→ **DESCRIPTION OF THE TASK**: Every line below must be reproduced exactly; no pictures are to be included.

→ **DATA EXTRACT**:
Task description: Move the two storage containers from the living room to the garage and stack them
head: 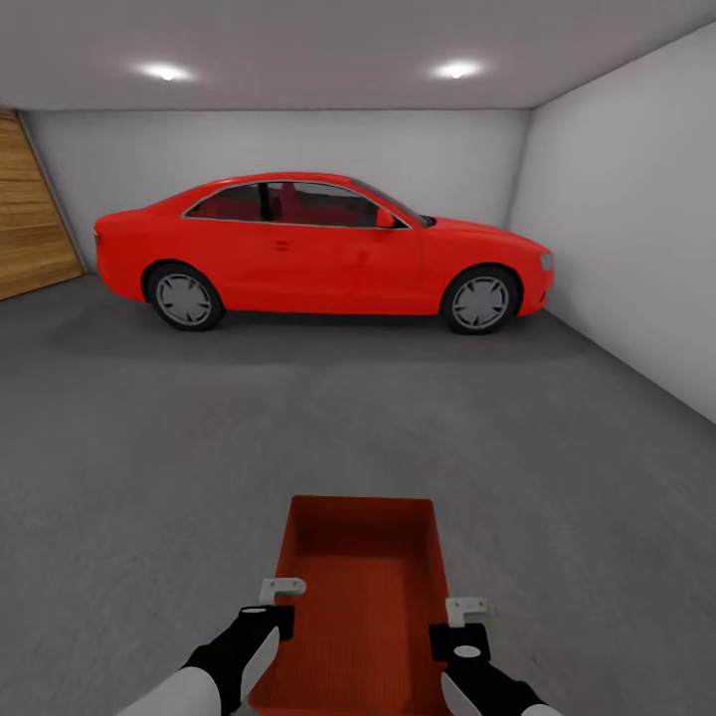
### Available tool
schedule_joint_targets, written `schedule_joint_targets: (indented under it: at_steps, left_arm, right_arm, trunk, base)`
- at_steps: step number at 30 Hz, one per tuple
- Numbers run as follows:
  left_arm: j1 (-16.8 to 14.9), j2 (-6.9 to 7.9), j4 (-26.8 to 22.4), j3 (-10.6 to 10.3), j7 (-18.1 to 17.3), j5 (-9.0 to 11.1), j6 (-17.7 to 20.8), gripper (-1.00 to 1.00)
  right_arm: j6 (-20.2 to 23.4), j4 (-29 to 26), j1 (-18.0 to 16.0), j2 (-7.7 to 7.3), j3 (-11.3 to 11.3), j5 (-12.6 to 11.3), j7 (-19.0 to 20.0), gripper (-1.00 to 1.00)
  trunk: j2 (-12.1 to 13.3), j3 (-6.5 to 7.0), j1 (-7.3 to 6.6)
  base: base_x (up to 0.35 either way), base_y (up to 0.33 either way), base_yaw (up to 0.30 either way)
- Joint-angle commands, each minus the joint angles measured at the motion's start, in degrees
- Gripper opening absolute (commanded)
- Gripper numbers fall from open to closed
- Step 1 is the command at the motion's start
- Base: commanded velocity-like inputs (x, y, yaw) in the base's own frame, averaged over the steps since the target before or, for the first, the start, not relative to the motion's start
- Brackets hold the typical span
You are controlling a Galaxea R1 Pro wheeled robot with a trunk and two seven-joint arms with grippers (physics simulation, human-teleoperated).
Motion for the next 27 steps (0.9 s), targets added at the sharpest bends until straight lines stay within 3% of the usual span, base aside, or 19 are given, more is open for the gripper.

→ **RESPONSE TO THIS EXERCISE**:
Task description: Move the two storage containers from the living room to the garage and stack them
head: 
### Available tool
schedule_joint_targets, written `schedule_joint_targets: (indented under it: at_steps, left_arm, right_arm, trunk, base)`
- at_steps: step number at 30 Hz, one per tuple
- Numbers run as follows:
  left_arm: j1 (-16.8 to 14.9), j2 (-6.9 to 7.9), j4 (-26.8 to 22.4), j3 (-10.6 to 10.3), j7 (-18.1 to 17.3), j5 (-9.0 to 11.1), j6 (-17.7 to 20.8), gripper (-1.00 to 1.00)
  right_arm: j6 (-20.2 to 23.4), j4 (-29 to 26), j1 (-18.0 to 16.0), j2 (-7.7 to 7.3), j3 (-11.3 to 11.3), j5 (-12.6 to 11.3), j7 (-19.0 to 20.0), gripper (-1.00 to 1.00)
  trunk: j2 (-12.1 to 13.3), j3 (-6.5 to 7.0), j1 (-7.3 to 6.6)
  base: base_x (up to 0.35 either way), base_y (up to 0.33 either way), base_yaw (up to 0.30 either way)
- Joint-angle commands, each minus the joint angles measured at the motion's start, in degrees
- Gripper opening absolute (commanded)
- Gripper numbers fall from open to closed
- Step 1 is the command at the motion's start
- Base: commanded velocity-like inputs (x, y, yaw) in the base's own frame, averaged over the steps since the target before or, for the first, the start, not relative to the motion's start
- Brackets hold the typical span
You are controlling a Galaxea R1 Pro wheeled robot with a trunk and two seven-joint arms with grippers (physics simulation, human-teleoperated).
Motion for the next 27 steps (0.9 s), targets added at the sharpest bends until straight lines stay within 3% of the usual span, base aside, or 19 are given, more is open for the gripper.

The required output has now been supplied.